**Your goal:**
The answer is to be an exact copy of the lines below running from the line with "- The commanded" down to the line with "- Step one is", both ends included, and nothing more.

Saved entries
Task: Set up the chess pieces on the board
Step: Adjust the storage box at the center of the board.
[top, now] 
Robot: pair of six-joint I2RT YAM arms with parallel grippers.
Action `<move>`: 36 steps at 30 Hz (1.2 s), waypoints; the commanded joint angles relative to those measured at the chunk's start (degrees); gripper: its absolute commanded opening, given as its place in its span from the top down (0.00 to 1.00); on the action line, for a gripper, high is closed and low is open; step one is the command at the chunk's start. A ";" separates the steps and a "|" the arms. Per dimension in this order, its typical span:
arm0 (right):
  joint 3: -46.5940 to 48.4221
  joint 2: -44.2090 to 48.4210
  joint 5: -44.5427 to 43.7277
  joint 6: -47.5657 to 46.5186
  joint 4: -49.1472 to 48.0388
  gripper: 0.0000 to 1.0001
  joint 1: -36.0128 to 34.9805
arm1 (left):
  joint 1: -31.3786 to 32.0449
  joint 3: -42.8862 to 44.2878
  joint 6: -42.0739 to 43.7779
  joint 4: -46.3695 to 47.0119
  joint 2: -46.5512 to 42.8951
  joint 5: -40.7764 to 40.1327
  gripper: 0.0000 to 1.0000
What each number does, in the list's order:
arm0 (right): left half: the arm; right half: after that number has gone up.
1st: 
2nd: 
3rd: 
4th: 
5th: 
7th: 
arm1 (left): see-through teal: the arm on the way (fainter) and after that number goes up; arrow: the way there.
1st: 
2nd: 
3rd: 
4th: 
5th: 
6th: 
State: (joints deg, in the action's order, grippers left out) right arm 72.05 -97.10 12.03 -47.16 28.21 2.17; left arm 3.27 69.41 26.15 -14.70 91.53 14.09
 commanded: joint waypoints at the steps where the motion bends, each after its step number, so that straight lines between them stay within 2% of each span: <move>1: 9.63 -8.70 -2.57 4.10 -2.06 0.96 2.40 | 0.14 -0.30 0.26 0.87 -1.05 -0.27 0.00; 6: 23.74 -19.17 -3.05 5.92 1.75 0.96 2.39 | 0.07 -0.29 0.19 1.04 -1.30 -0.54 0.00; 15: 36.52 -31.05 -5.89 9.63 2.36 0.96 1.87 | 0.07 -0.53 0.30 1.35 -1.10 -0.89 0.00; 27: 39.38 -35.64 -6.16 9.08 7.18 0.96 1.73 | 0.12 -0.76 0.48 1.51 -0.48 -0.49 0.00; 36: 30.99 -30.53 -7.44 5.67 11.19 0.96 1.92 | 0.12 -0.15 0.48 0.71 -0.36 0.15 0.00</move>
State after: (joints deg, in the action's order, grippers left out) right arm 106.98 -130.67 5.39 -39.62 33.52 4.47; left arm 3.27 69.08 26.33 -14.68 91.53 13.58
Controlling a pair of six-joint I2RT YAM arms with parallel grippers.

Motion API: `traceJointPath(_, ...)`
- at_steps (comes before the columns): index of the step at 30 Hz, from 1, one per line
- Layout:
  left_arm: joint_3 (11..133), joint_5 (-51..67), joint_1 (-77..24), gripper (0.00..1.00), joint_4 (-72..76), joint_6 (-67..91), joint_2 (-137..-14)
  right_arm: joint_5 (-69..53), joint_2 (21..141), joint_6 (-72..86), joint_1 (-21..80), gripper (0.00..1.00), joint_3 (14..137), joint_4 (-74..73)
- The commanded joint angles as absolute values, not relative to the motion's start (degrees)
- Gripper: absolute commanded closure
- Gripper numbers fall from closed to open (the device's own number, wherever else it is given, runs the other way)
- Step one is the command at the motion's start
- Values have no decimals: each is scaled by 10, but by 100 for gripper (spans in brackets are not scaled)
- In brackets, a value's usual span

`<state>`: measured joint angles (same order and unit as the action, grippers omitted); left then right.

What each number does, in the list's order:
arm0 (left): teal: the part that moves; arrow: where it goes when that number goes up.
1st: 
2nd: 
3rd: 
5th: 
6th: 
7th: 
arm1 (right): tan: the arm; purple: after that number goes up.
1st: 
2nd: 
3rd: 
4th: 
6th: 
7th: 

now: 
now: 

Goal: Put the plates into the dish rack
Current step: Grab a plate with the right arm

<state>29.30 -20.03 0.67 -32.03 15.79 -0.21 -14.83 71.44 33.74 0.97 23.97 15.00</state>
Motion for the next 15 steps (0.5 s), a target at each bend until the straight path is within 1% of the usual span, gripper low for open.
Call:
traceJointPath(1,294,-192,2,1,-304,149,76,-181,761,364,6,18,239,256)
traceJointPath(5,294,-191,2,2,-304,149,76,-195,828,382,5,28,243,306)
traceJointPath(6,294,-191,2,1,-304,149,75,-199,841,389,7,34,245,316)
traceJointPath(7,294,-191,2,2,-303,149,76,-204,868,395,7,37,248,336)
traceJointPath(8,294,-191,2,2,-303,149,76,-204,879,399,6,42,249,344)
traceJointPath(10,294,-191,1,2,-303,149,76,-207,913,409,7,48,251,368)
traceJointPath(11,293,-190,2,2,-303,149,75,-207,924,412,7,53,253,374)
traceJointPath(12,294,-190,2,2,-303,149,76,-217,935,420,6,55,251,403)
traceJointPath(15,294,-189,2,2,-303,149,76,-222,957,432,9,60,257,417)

**Result:**
- The commanded joint angles as absolute values, not relative to the motion's start (degrees)
- Gripper: absolute commanded closure
- Gripper numbers fall from closed to open (the device's own number, wherever else it is given, runs the other way)
- Step one is the command at the motion's start

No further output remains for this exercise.